Source material
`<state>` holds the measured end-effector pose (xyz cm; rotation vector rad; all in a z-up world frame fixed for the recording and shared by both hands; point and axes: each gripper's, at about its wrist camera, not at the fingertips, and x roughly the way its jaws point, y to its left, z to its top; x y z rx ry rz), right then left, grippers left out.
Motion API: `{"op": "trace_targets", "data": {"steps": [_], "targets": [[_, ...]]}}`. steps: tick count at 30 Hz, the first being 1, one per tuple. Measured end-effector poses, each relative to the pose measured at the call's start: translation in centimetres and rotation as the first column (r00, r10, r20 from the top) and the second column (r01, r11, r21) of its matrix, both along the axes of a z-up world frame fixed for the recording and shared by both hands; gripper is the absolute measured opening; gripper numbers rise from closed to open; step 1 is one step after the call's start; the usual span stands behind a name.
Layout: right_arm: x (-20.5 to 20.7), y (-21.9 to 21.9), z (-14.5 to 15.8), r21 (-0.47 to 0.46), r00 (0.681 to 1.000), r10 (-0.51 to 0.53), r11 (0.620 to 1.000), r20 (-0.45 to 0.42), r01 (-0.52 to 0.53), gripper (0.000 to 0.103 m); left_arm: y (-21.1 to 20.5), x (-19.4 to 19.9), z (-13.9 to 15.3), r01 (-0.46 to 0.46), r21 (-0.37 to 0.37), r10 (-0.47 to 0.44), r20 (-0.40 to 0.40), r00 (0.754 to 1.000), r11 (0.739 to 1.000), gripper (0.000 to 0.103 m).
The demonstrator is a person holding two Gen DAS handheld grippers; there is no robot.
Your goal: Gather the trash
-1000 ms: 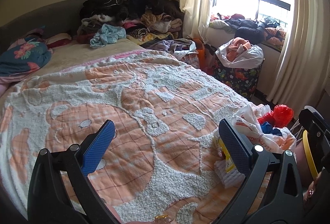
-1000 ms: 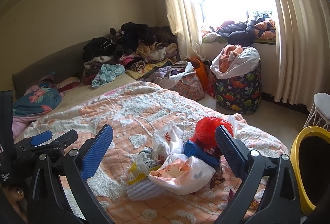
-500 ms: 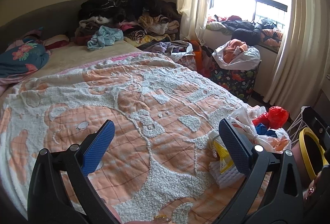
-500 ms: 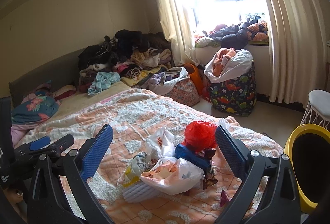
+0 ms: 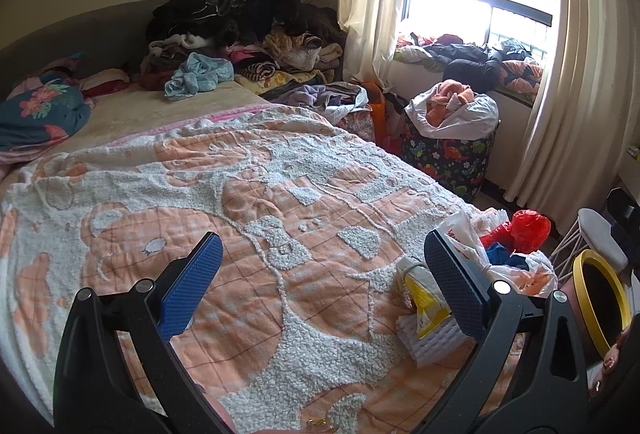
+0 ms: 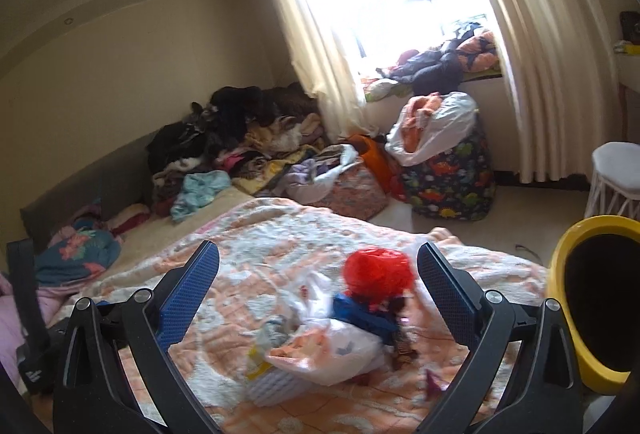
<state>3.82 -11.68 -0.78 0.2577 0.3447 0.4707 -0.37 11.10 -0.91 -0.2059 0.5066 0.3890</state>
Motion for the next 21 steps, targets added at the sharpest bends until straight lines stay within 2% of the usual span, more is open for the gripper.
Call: {"op": "trace_targets", "data": {"steps": [8,21], "targets": [[-0.31,-1.05,-0.21,-0.049,0.999,-0.051,0.997,0.018,0.052,0.097,-0.36,0.15,-0.03,0.011,0.002,-0.011,-0.001,1.0,1.0,0.093],[-0.5,-0.64,-0.61,-0.079,0.999,-0.044,0.996,0.018,0.046,0.097,-0.74,0.21,0.01,0.02,0.004,-0.02,0.001,1.0,1.0,0.093]]}}
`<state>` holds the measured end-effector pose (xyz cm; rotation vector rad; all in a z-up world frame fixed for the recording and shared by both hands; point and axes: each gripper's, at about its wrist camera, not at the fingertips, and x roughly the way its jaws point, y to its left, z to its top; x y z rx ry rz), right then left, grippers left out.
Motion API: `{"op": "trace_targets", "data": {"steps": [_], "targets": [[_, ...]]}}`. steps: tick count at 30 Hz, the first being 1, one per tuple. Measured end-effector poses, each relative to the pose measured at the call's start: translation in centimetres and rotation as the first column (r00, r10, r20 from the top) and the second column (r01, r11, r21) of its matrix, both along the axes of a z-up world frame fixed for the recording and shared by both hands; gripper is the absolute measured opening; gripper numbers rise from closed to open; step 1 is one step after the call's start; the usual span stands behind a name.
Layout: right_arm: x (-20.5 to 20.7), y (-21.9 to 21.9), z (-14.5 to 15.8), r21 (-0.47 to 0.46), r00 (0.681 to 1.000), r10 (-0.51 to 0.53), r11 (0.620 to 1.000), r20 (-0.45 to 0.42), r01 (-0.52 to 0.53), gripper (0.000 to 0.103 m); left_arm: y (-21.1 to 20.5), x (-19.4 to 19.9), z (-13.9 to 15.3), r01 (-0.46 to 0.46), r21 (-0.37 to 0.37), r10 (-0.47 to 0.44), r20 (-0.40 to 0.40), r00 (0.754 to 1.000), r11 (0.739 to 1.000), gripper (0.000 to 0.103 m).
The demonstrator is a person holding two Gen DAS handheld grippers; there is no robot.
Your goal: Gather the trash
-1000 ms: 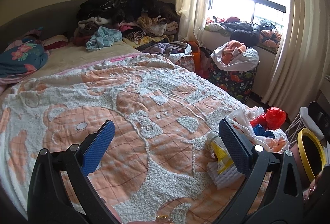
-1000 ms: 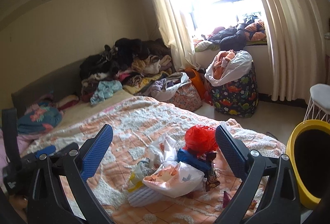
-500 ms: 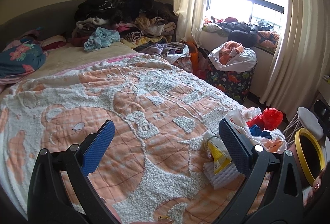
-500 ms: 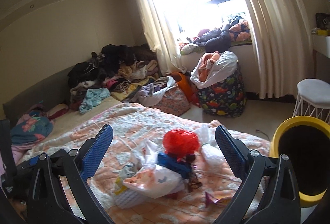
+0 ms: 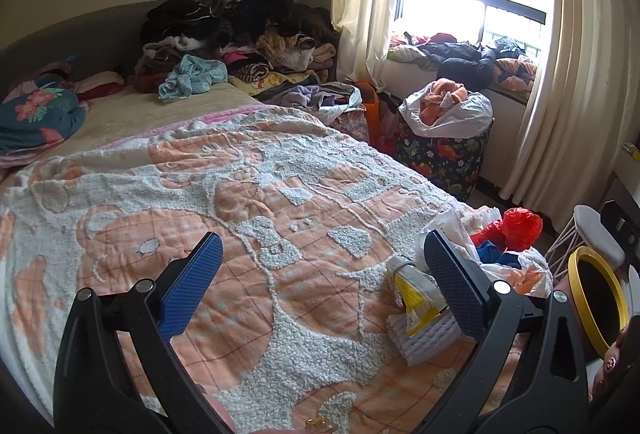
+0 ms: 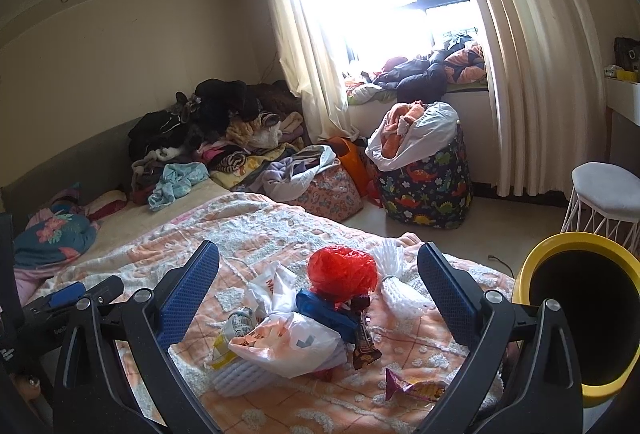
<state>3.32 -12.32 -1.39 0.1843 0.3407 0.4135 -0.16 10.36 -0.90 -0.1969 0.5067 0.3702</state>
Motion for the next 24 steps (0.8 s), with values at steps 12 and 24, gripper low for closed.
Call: {"op": "trace_targets", "data": {"steps": [12,24], "targets": [[-0.1,0.2,0.0,-0.012,1.0,-0.009,1.0,0.0,0.009,0.097,-0.2,0.1,0.2,0.002,0.0,-0.002,0.009,1.0,1.0,0.093],[-0.5,2.6,0.7,-0.018,0.995,0.1,0.995,-0.007,-0.1,0.097,1.3,-1.2,0.9,-0.049,-0.013,0.049,0.014,0.999,0.999,0.093]]}}
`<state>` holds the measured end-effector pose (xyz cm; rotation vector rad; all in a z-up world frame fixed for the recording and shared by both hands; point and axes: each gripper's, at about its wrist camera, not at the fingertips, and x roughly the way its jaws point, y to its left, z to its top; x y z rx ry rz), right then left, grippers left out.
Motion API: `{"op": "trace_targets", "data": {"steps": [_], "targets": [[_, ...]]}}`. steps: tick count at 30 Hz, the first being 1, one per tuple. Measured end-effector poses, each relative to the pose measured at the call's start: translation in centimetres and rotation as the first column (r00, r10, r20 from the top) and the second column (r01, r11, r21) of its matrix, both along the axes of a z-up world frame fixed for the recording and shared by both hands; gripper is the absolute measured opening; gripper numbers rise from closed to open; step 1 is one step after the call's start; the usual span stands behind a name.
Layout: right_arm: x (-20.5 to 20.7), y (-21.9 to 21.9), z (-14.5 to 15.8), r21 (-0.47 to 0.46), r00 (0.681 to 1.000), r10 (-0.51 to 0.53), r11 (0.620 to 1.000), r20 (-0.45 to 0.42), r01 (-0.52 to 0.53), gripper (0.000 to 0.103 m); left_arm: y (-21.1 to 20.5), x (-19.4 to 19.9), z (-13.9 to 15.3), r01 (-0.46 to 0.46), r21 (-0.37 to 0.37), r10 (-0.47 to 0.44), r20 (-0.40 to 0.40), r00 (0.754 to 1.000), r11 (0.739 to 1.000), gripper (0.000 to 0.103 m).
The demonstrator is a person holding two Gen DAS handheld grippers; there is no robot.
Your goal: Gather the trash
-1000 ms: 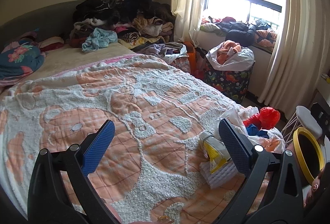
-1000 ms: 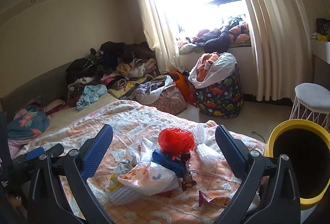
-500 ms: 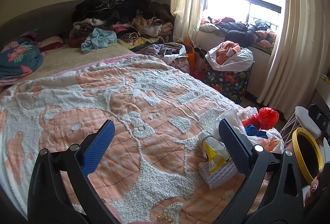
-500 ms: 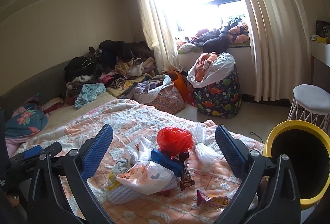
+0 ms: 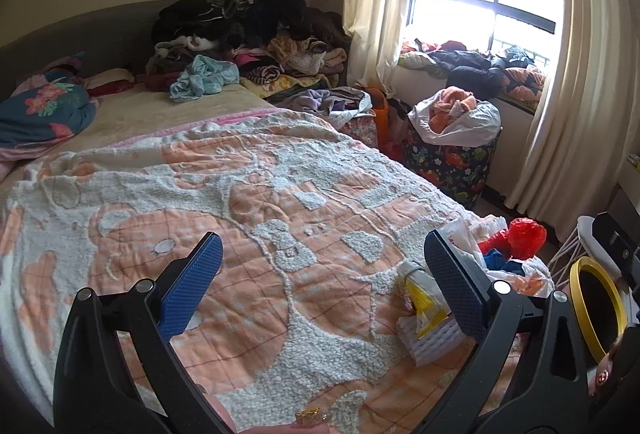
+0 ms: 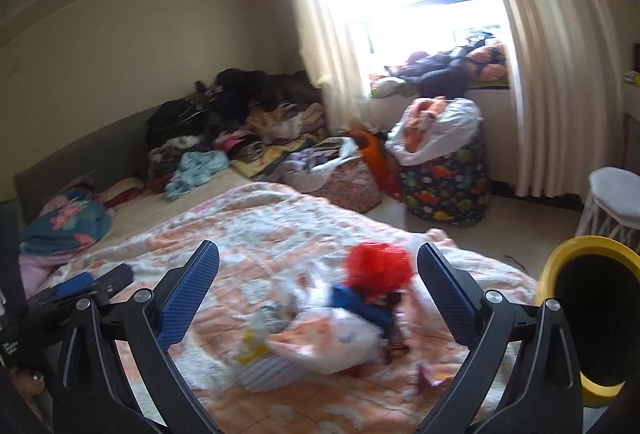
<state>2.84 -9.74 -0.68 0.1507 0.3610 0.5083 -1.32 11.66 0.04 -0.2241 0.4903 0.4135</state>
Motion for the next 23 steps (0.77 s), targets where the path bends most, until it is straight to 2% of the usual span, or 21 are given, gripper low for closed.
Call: {"op": "trace_targets", "data": {"steps": [5,9,12,16,23], "targets": [[-1.2,3.4,0.3,-0.025,0.994,0.111,0.994,-0.003,-0.111,0.097,1.6,-1.2,0.1,-0.044,-0.009,0.044,-0.004,0.999,0.999,0.093],[-1.8,5.1,0.5,-0.041,0.988,0.154,0.987,-0.01,-0.155,0.097,2.6,-2.0,0.0,-0.101,0.004,0.101,-0.008,0.995,0.995,0.093],[-1.8,6.0,0.6,-0.049,0.985,0.174,0.983,-0.018,-0.175,0.097,3.2,-2.1,-0.2,-0.109,-0.013,0.109,-0.013,0.994,0.994,0.093],[-1.7,7.1,0.5,-0.055,0.979,0.202,0.977,-0.031,-0.204,0.097,3.5,-2.4,-0.3,-0.132,0.0,0.132,-0.021,0.991,0.991,0.093],[-1.7,7.1,0.3,-0.065,0.98,0.194,0.978,-0.034,-0.196,0.097,3.5,-2.3,-1.0,-0.109,-0.017,0.108,-0.034,0.994,0.994,0.093]]}}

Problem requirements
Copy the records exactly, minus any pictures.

Exercise answer
`<state>` holds the measured end-effector pose (xyz cm; rotation vector rad; all in a z-up world frame fixed for the recording and shared by both hands; point and axes: each gripper's, at about its wrist camera, not at the fingertips, and x roughly the way its jaws point, y to its left, z to its top; x y z rx ry rz), right then left, grippers left out.
Motion API: `{"op": "trace_targets", "data": {"steps": [_], "targets": [[_, ...]]}}`. steps: tick count at 30 Hz, the first being 1, one per tuple. Measured end-effector poses, each relative to the pose measured at the call's start: translation in centimetres and rotation as the first column (r00, r10, r20 from the top) and the second column (r01, r11, r21) of its matrix, both along the axes of a z-up world frame fixed for the recording and shared by both hands; gripper is the absolute measured opening; gripper numbers rise from closed to open; step 1 is one step after the call's start; the usual span stands behind a name.
Layout: right_arm: x (-20.5 to 20.7), y (-21.9 to 21.9), z (-14.5 to 15.8), r21 (-0.47 to 0.46), r00 (0.681 to 1.000), r10 (-0.51 to 0.53), r11 (0.620 to 1.000), r20 (-0.45 to 0.42), r01 (-0.52 to 0.53), gripper (0.000 to 0.103 m); left_arm: y (-21.1 to 20.5), x (-19.4 to 19.9), z (-13.9 to 15.3), r01 (-0.46 to 0.46), r21 (-0.37 to 0.37), r10 (-0.47 to 0.44), r20 (-0.40 to 0.40), r00 (0.754 to 1.000), r11 (0.739 to 1.000), gripper (0.000 to 0.103 m).
The demonstrator is a person holding two Gen DAS handheld grippers; there is no robot.
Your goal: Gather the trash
-1000 ms: 
-1000 ms: 
-500 ms: 
-500 ms: 
+0 ms: 
+0 ms: 
<state>3.82 -11.68 -0.78 0.2577 0.3447 0.4707 -0.37 11.10 -0.91 -0.2059 0.5066 0.3890</state>
Motion for the next 21 steps, targets added at the sharpest bends until straight lines stay within 2% of the usual span, more is open for the gripper.
Call: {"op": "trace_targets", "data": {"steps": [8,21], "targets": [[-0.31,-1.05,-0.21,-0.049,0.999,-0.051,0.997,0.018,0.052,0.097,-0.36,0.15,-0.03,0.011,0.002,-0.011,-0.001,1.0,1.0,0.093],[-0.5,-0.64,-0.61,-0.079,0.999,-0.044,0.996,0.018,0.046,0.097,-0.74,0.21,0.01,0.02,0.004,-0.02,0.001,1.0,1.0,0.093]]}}
`<state>` holds the measured end-effector pose (xyz cm; rotation vector rad; all in a z-up world frame fixed for the recording and shared by both hands; point and axes: each gripper's, at about its wrist camera, not at the fingertips, and x roughly the way its jaws point, y to its left, z to its top; x y z rx ry rz), right then left, grippers left out.
Motion API: `{"op": "trace_targets", "data": {"steps": [_], "targets": [[_, ...]]}}`. steps: tick count at 30 Hz, the first being 1, one per tuple. Measured end-effector poses, each relative to the pose measured at the call's start: translation in centimetres and rotation as the first column (r00, r10, r20 from the top) and the second column (r01, r11, r21) of its matrix, both along the axes of a z-up world frame fixed for the recording and shared by both hands; gripper is the absolute measured opening; gripper numbers rise from closed to open; step 1 is one step after the call's start; the usual span stands behind a name.
Layout: right_arm: x (-20.5 to 20.7), y (-21.9 to 21.9), z (-14.5 to 15.8), r21 (-0.47 to 0.46), r00 (0.681 to 1.000), r10 (-0.51 to 0.53), r11 (0.620 to 1.000), r20 (-0.45 to 0.42), r01 (-0.52 to 0.53), gripper (0.000 to 0.103 m); left_arm: y (-21.1 to 20.5), x (-19.4 to 19.9), z (-13.9 to 15.3), r01 (-0.46 to 0.46), r21 (-0.37 to 0.37), r10 (-0.47 to 0.44), r20 (-0.40 to 0.40), r00 (0.754 to 1.000), r11 (0.739 to 1.000), gripper (0.000 to 0.103 m).
The demonstrator is a person holding two Gen DAS handheld grippers; there is no robot.
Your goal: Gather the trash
-1000 ms: 
-1000 ms: 
-500 ms: 
-500 ms: 
+0 ms: 
+0 ms: 
<state>3.32 -12.32 -1.39 0.1843 0.3407 0.4135 -0.16 10.36 -0.90 -0.1969 0.5067 0.3702</state>
Motion for the next 24 steps (0.8 s), with values at steps 12 and 24, gripper low for closed.
Call: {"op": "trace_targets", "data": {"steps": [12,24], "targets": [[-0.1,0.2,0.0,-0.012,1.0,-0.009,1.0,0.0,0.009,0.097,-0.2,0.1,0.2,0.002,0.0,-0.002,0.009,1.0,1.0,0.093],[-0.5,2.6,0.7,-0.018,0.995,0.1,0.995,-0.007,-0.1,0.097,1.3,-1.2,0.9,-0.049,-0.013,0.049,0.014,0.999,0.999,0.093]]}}
`<state>` holds the measured end-effector pose (xyz cm; rotation vector rad; all in a z-up world frame fixed for the recording and shared by both hands; point and axes: each gripper's, at about its wrist camera, not at the fingertips, and x roughly the way its jaws point, y to its left, z to its top; x y z rx ry rz), right then left, grippers left out.
Motion API: `{"op": "trace_targets", "data": {"steps": [_], "targets": [[_, ...]]}}`. steps: tick count at 30 Hz, the first being 1, one per tuple. Measured end-effector poses, each relative to the pose measured at the call's start: translation in centimetres and rotation as the first column (r00, r10, r20 from the top) and the second column (r01, r11, r21) of its matrix, both along the axes of a z-up world frame fixed for the recording and shared by both hands; gripper is the absolute measured opening; gripper numbers rise from closed to open; step 1 is one step after the call's start; the usual span stands behind a name.
Layout: right_arm: x (-20.5 to 20.7), y (-21.9 to 21.9), z (-14.5 to 15.8), r21 (-0.47 to 0.46), r00 (0.681 to 1.000), r10 (-0.51 to 0.53), r11 (0.620 to 1.000), r20 (-0.45 to 0.42), r01 (-0.52 to 0.53), gripper (0.000 to 0.103 m); left_arm: y (-21.1 to 20.5), x (-19.4 to 19.9), z (-13.9 to 15.3), r01 (-0.46 to 0.46), r21 (-0.37 to 0.37), r10 (-0.47 to 0.44), r20 (-0.40 to 0.40), r00 (0.754 to 1.000), r11 (0.739 to 1.000), gripper (0.000 to 0.103 m).
The demonstrator is a person holding two Gen DAS handheld grippers; there is no robot.
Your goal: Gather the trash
-1000 ms: 
-1000 ms: 
-500 ms: 
-500 ms: 
+0 ms: 
+0 ms: 
<state>2.84 -9.74 -0.68 0.1507 0.3610 0.5083 -1.32 11.66 0.04 -0.2241 0.4903 0.4135</state>
Motion for the next 23 steps (0.77 s), targets where the path bends most, until it is straight to 2% of the usual span, or 21 are given, gripper low for closed.
Call: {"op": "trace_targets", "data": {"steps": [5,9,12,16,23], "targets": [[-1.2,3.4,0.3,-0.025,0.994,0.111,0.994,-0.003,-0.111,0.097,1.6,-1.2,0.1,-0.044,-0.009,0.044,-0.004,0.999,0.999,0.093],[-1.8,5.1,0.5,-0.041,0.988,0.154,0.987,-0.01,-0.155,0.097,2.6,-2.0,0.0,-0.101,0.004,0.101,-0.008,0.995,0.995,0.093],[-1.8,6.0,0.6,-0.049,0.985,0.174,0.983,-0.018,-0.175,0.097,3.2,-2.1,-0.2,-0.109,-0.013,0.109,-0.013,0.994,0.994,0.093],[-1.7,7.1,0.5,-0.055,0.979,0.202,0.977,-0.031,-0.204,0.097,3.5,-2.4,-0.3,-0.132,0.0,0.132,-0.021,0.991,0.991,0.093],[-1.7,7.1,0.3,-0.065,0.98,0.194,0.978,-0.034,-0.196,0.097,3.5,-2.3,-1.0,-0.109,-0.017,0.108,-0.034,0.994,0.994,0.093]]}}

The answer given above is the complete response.